* [Your task]
Copy everything in the listing below word for word, apart from any images.

* [Provided data]
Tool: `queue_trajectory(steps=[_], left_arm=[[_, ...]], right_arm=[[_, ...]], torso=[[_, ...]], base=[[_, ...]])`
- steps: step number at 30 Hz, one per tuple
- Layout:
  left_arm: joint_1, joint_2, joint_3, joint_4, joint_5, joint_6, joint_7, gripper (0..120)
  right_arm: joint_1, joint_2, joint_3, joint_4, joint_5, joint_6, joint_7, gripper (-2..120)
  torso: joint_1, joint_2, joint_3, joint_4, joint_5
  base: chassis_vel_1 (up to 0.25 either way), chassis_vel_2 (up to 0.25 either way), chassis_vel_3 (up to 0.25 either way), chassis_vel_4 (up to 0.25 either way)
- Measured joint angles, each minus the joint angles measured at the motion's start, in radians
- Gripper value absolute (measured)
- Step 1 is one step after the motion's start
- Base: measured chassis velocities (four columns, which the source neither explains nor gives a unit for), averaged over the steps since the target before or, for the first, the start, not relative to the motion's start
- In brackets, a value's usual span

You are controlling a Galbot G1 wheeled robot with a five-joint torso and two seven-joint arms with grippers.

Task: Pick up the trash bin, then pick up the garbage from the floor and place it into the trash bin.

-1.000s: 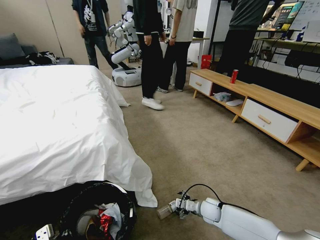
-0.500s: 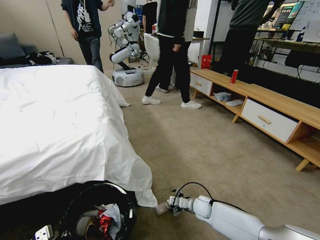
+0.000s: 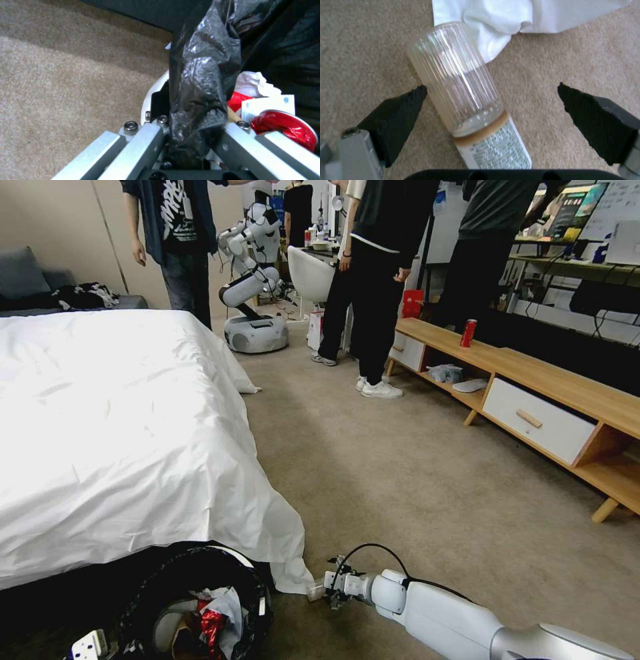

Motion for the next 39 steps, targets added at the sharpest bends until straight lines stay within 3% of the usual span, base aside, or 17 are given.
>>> queue_trajectory(steps=[15,17,27,29,32,39], left_arm=[[0.008,0.003,-0.003,-0.002,0.0,0.001,-0.002,0],[0.009,0.003,-0.003,-0.002,0.0,0.001,-0.003,0],[0.005,0.005,0.001,0.001,0.0,0.003,-0.007,0],[0.002,0.006,0.004,0.002,-0.001,0.004,-0.007,0],[0.003,0.006,0.004,0.003,-0.001,0.004,-0.008,0],[0.0,0.005,0.006,0.003,0.0,0.006,-0.009,0]], right_arm=[[-0.025,0.05,-0.008,-0.066,0.003,0.035,-0.002,99],[-0.038,0.053,-0.004,-0.081,0.004,0.038,-0.003,92],[-0.061,0.047,0.013,-0.093,0.005,0.052,-0.004,74],[-0.068,0.046,0.017,-0.096,0.005,0.054,-0.008,61],[-0.073,0.043,0.02,-0.098,0.005,0.055,-0.01,51],[-0.075,0.032,0.024,-0.092,0.005,0.055,-0.009,36]], torso=[[0.0,0.0,0.0,0.0001,0.0001],[0.0,0.0,0.0,-0.0001,0.0001],[0.0,0.0,0.0,0.0,0.0002],[0.0,0.0,0.0,-0.0002,0.0],[0.0,0.001,0.0,0.0,0.0003],[0.0,0.0,0.0,0.0009,0.0011]], base=[[0.0,0.0,0.0,0.0],[0.0,0.0,0.0,0.0],[0.0,0.0,0.0,0.0],[0.0,0.0,0.0,0.0],[0.0,0.0,0.0,0.0],[0.0,0.0,0.0,0.0]])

* [Response]
Tool: `queue_trajectory(steps=[_], left_arm=[[_, ...]], right_arm=[[_, ...]], torso=[[_, ...]], base=[[_, ...]])`
- steps: step number at 30 Hz, one per tuple
- Layout:
  left_arm: joint_1, joint_2, joint_3, joint_4, joint_5, joint_6, joint_7, gripper (0..120)
  right_arm: joint_1, joint_2, joint_3, joint_4, joint_5, joint_6, joint_7, gripper (-2..120)
  torso: joint_1, joint_2, joint_3, joint_4, joint_5
  base: chassis_vel_1 (up to 0.25 either way), chassis_vel_2 (up to 0.25 either way), chassis_vel_3 (up to 0.25 either way), chassis_vel_4 (up to 0.25 either way)
- Measured joint angles, each minus the joint angles measured at the motion's start, in radians
- Gripper value absolute (measured)
- Step 1 is one step after the motion's start
- Base: measured chassis velocities (four columns, which the source neither explains nor gives a unit for), averaged over the steps since the target before or, for the first, the start, not relative to the motion's start
- In brackets, a value's usual span

You are controlling a Galbot G1 wheeled robot with a five-joint torso and two seven-joint arms with grippers.

Task: Pick up the trash bin, then pick up the garbage from the floor and place it into the trash bin.

-1.000s: 
-0.500s: 
+0.000s: 

Motion for the next 39 steps, targets added at the sharpest bends until straight lines stay within 3% of the usual span, base aside, or 17 are given.
>>> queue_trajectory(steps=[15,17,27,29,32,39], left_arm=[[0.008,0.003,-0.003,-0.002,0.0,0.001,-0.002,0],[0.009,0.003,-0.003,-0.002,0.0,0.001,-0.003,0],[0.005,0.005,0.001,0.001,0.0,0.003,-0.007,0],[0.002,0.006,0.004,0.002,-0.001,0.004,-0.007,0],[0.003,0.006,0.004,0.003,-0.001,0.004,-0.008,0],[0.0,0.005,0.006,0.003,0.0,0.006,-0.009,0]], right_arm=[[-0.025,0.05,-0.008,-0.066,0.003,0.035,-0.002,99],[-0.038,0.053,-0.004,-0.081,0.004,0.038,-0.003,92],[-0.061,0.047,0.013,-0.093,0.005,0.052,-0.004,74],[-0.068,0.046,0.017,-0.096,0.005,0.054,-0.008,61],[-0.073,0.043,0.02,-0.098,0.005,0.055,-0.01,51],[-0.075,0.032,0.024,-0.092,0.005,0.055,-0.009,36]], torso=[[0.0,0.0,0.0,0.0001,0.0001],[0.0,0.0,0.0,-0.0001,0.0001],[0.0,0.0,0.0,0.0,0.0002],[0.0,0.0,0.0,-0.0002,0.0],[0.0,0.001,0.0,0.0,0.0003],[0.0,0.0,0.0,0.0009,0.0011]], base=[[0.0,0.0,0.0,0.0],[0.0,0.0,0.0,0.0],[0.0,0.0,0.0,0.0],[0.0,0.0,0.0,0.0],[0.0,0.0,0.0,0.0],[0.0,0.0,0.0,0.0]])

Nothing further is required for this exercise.